> _Problem requirements_:
The lines to extract run from the first line of the entries through the line that contains "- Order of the"; reproduce exactly those lines and no others.

> _Information provided_:
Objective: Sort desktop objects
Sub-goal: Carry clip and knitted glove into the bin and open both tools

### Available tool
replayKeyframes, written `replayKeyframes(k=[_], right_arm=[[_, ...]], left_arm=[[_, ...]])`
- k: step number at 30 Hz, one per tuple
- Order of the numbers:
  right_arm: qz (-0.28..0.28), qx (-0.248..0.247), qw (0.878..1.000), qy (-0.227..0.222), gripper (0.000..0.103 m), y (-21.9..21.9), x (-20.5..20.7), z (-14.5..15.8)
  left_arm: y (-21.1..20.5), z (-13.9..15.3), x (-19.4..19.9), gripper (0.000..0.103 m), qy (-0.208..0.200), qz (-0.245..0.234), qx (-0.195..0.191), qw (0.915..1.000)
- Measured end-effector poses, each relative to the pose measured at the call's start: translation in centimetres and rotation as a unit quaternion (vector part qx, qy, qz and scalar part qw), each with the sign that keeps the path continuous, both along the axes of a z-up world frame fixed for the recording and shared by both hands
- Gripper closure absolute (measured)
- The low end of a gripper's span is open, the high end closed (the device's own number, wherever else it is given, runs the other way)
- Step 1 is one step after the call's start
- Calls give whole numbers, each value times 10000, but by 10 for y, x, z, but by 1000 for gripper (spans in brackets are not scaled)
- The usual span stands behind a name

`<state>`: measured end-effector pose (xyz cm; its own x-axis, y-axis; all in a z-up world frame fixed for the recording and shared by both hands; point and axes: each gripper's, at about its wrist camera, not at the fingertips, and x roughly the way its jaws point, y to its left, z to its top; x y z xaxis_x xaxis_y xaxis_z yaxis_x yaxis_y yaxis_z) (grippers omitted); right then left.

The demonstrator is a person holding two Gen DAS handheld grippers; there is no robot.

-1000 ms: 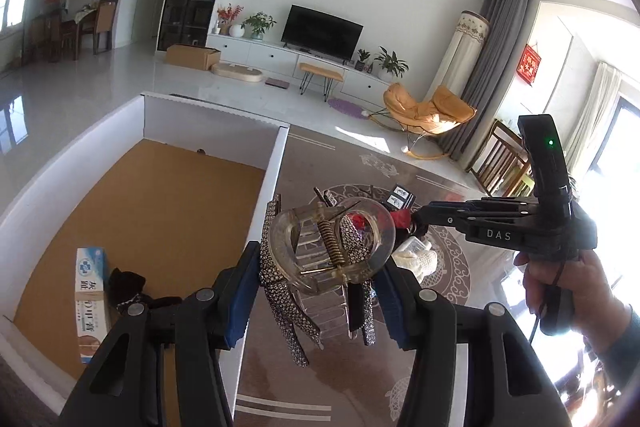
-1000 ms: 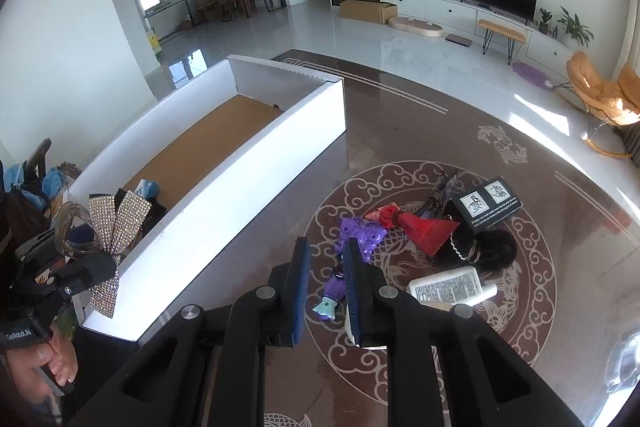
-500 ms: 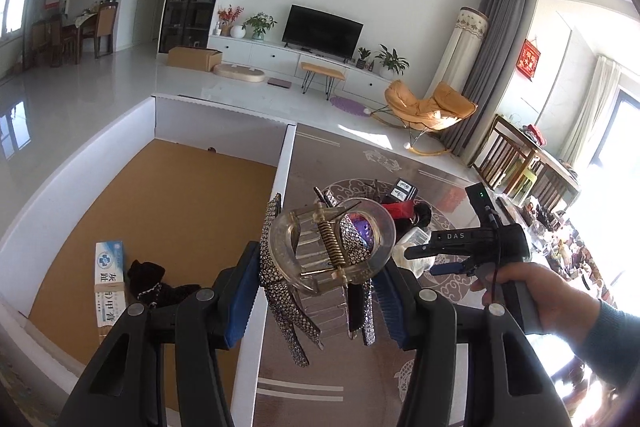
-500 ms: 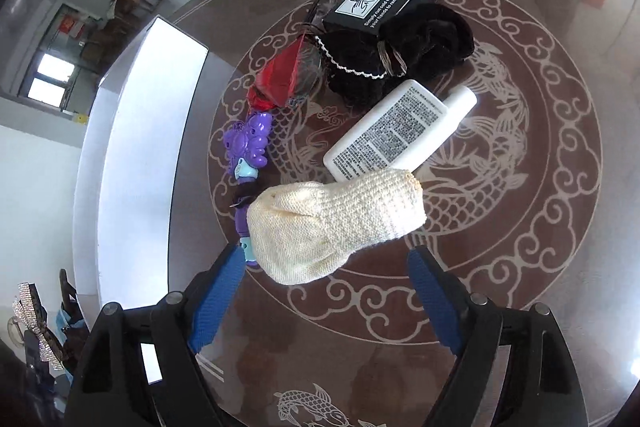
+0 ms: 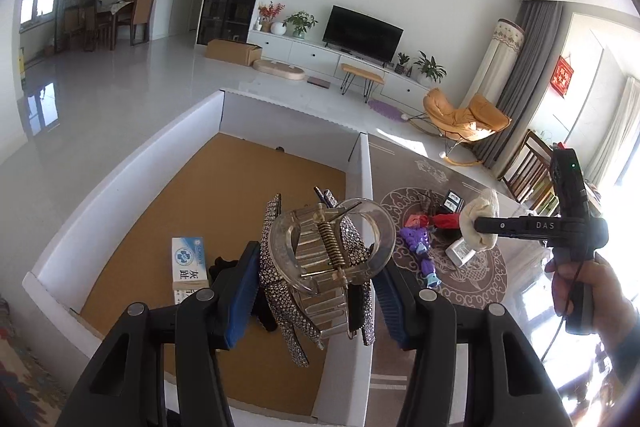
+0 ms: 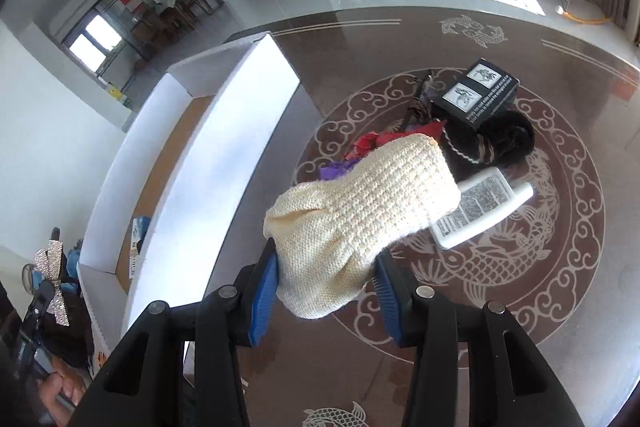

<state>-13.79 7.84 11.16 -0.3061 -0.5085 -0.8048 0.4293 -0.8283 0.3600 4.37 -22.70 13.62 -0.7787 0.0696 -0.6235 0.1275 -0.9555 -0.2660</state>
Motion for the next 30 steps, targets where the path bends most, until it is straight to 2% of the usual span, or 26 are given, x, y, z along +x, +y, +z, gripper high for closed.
replayKeyframes(k=[2, 4, 6, 8, 10, 11, 12, 14, 16, 19, 21, 22, 24, 27, 30], right_arm=[[618, -60, 9977, 270, 57, -51, 21, 25], [1203, -49, 9917, 459, 57, -105, 44, 35], [1731, 73, 9832, 576, 57, -152, 66, 37], [2135, 298, 9744, 633, 56, -195, 85, 26], [2395, 589, 9678, 495, 50, -230, 95, 7], [2457, 768, 9655, 387, 38, -242, 99, -4], [2506, 886, 9635, 323, 23, -250, 101, -15], [2578, 880, 9615, 355, 20, -254, 108, -20], [2539, 801, 9628, 463, 19, -242, 111, -17], [2043, 853, 9696, 1039, 16, -193, 108, -4], [1486, 1029, 9724, 1474, 0, -146, 107, -1], [1156, 1198, 9720, 1655, 0, -118, 104, -4], [606, 1606, 9687, 1794, 0, -63, 95, -24], [-59, 2277, 9602, 1620, 0, 9, 83, -70], [-581, 2625, 9539, 1331, 0, 70, 74, -112]], left_arm=[[-13, -2, -7, 49, -124, 131, -119, 9998], [-27, -10, -14, 49, -316, 246, -170, 9991], [-39, -23, -20, 49, -566, 362, -257, 9974], [-50, -41, -28, 49, -978, 459, -366, 9935], [-59, -62, -36, 48, -1549, 586, -483, 9850], [-63, -69, -38, 48, -1740, 644, -526, 9812], [-65, -74, -38, 48, -1852, 682, -549, 9788], [-67, -74, -30, 47, -1761, 745, -565, 9799], [-62, -67, -23, 41, -1572, 788, -579, 9827], [-36, -46, -10, 39, -1154, 580, -457, 9906], [-4, -28, -8, 35, -872, 210, -342, 9954], [16, -22, -7, 33, -726, -32, -266, 9970], [59, -16, -8, 12, -527, -542, -113, 9971], [128, -30, -20, 10, -564, -1288, 22, 9901], [188, -67, -44, 10, -931, -1669, -243, 9813]])
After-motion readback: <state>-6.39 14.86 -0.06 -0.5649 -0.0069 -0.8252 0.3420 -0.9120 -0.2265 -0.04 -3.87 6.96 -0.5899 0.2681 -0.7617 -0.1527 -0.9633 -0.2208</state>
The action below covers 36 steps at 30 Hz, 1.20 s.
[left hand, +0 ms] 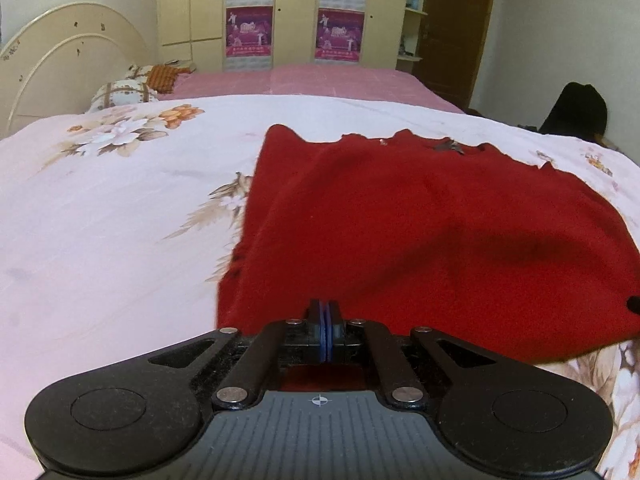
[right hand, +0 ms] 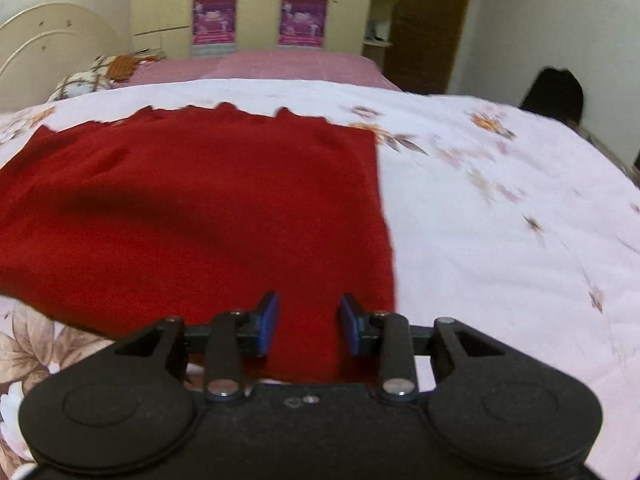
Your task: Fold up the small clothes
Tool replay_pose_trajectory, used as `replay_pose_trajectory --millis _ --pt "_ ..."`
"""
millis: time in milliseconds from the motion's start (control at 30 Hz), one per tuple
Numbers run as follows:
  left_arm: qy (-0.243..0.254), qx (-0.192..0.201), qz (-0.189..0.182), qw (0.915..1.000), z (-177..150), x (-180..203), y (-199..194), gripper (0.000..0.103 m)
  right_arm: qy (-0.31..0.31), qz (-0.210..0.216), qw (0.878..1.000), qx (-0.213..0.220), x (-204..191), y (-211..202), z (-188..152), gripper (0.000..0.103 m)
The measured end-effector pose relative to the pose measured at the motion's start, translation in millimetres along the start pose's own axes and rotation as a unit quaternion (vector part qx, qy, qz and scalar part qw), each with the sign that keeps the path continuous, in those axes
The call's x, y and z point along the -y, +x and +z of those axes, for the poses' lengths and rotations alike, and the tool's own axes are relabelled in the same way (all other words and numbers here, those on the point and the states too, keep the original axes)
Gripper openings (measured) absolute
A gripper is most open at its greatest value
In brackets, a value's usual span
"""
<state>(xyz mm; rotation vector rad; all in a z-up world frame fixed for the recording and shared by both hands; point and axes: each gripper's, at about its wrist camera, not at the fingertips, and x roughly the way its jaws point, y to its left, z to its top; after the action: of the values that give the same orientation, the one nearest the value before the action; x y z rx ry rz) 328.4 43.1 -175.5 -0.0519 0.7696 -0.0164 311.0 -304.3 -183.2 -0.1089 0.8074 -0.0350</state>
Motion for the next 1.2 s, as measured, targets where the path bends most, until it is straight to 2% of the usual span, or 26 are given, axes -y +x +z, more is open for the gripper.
replay_pose_trajectory --millis 133,233,367,500,633,700,1033,1200 --pt "-0.005 -0.007 0.0 1.0 1.5 0.5 -9.0 0.004 0.003 -0.011 1.0 -0.006 -3.9 -4.0 0.1 0.032" --pt "0.0 0.005 -0.014 0.9999 6.8 11.7 -20.1 0.004 0.031 0.023 0.999 0.008 -9.5 -17.4 8.7 0.031" --pt "0.01 -0.006 -0.042 0.999 13.0 37.4 -17.5 0.004 0.033 0.059 0.998 0.014 -34.3 -19.3 21.9 0.032" --pt "0.034 -0.012 -0.05 0.9981 12.2 64.3 -10.9 0.004 0.001 0.063 0.998 0.022 -63.9 -17.7 27.7 0.032" --pt "0.044 -0.013 -0.037 0.9983 3.0 70.3 -1.5 0.005 -0.035 0.05 0.998 0.009 -80.6 -9.5 20.2 0.033" --pt "0.033 -0.017 -0.04 0.9985 3.6 67.2 -2.7 0.005 -0.045 0.043 0.998 -0.006 -80.3 0.5 11.6 0.034" --pt "0.038 -0.01 -0.037 0.9985 -2.9 66.1 -9.9 0.005 -0.045 0.056 0.997 -0.01 -72.8 -5.3 7.2 0.036" --pt "0.027 -0.02 -0.04 0.9986 2.4 64.4 -8.2 0.005 -0.046 0.058 0.997 -0.015 -72.6 -7.3 8.7 0.036"
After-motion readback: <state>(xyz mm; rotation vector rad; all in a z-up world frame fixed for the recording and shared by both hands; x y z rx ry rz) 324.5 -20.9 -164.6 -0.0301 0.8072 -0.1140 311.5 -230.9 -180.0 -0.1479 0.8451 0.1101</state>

> _Response to the task_:
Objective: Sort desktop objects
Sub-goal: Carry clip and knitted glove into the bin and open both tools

### Available tool
replayKeyframes, written `replayKeyframes(k=[_], right_arm=[[_, ...]], left_arm=[[_, ...]])`
- k: step number at 30 Hz, one per tuple
- Order of the numbers:

The exercise asks for nothing more than this.